After you’ve set up your configuration file, you’re ready to launch one-off or batch iDQ tasks (running the full workflow).
One-off Tasks¶
idq-train
:
usage: idq-train [-h] [-q | -v] [-e EXCLUDE EXCLUDE] CONFIG START END
positional arguments:
CONFIG
START
END
options:
-h, --help show this help message and exit
-q, --quiet If set, only display warnings and errors.
-v, --verbose If set, display additional logging messages.
-e EXCLUDE EXCLUDE, --exclude EXCLUDE EXCLUDE
exclude this segment from the analysis. Can be
repeated to excludemultiple segments. Useful for
round-robin training/evaluation.
idq-evaluate
:
usage: idq-evaluate [-h] [-q | -v] CONFIG START END
positional arguments:
CONFIG
START
END
options:
-h, --help show this help message and exit
-q, --quiet If set, only display warnings and errors.
-v, --verbose If set, display additional logging messages.
idq-calibrate
:
usage: idq-calibrate [-h] [-q | -v] CONFIG START END
positional arguments:
CONFIG
START
END
options:
-h, --help show this help message and exit
-q, --quiet If set, only display warnings and errors.
-v, --verbose If set, display additional logging messages.
idq-timeseries
usage: idq-timeseries [-h] [-q | -v] CONFIG START END
positional arguments:
CONFIG
START
END
options:
-h, --help show this help message and exit
-q, --quiet If set, only display warnings and errors.

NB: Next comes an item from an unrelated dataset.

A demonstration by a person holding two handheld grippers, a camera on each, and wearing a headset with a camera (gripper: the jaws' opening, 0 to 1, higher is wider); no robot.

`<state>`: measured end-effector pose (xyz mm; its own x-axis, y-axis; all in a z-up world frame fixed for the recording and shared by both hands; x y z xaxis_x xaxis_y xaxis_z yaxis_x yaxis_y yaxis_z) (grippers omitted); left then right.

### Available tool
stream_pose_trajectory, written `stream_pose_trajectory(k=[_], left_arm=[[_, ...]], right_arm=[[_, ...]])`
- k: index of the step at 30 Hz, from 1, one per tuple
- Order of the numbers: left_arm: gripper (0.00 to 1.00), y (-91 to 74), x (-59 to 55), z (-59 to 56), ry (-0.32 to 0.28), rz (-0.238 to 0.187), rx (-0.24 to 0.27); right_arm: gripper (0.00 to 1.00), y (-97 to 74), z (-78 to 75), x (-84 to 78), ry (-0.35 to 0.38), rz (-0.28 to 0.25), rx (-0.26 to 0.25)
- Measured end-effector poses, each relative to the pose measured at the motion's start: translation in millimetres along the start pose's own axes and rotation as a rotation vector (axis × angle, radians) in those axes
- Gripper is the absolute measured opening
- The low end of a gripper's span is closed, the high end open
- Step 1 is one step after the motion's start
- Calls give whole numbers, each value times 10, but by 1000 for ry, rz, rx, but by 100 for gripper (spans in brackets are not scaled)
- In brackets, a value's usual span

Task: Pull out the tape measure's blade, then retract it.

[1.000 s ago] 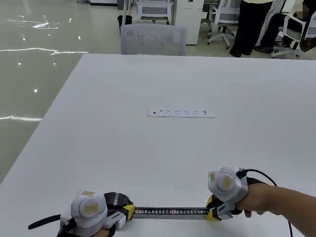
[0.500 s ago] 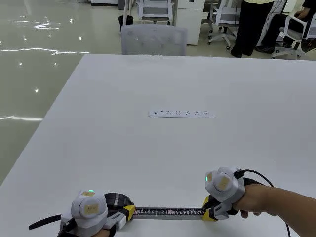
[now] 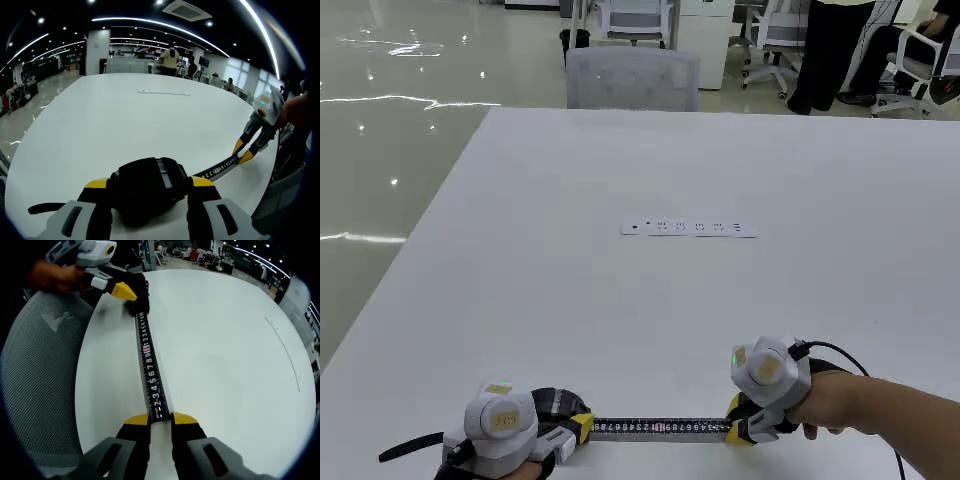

-v, --verbose If set, display additional logging messages.
Batch Tasks¶
idq-batch
:
usage: idq-batch [-h] [-q | -v] [-w WORKFLOW] [-i INITIAL_LOOKBACK]
[--skip-timeseries] [--skip-report] [-c] [-n NUM_BINS]
[-N NUM_SEGS_PER_BIN] [-b]
CONFIG START END
positional arguments:
CONFIG
START
END
options:
-h, --help show this help message and exit
-q, --quiet If set, only display warnings and errors.
-v, --verbose If set, display additional logging messages.
-w WORKFLOW, --workflow WORKFLOW
workflow for launching batch jobs
-i INITIAL_LOOKBACK, --initial-lookback INITIAL_LOOKBACK
if causal batch is specified, that look back this much
before t_start to use as a seed to evaluate starting
at t_start.
--skip-timeseries do not generate timeseries
--skip-report do not generate report
-c, --causal use causal round-robin binning
-n NUM_BINS, --num-bins NUM_BINS
the number of round-robin bins to generate.Divisions
are made according to walltime
-N NUM_SEGS_PER_BIN, --num-segs-per-bin NUM_SEGS_PER_BIN
the number of segments per bin within the round-robin
procedure. If this is greater than 1, segments will be
organized in a checkerboard pattern in order to sample
from the entire range in both training and evaluation.
Note, this is only used if --causal is NOT supplied.
-b, --block if supplied, this process will block until the DAG has
completed. Used when workflow=condor.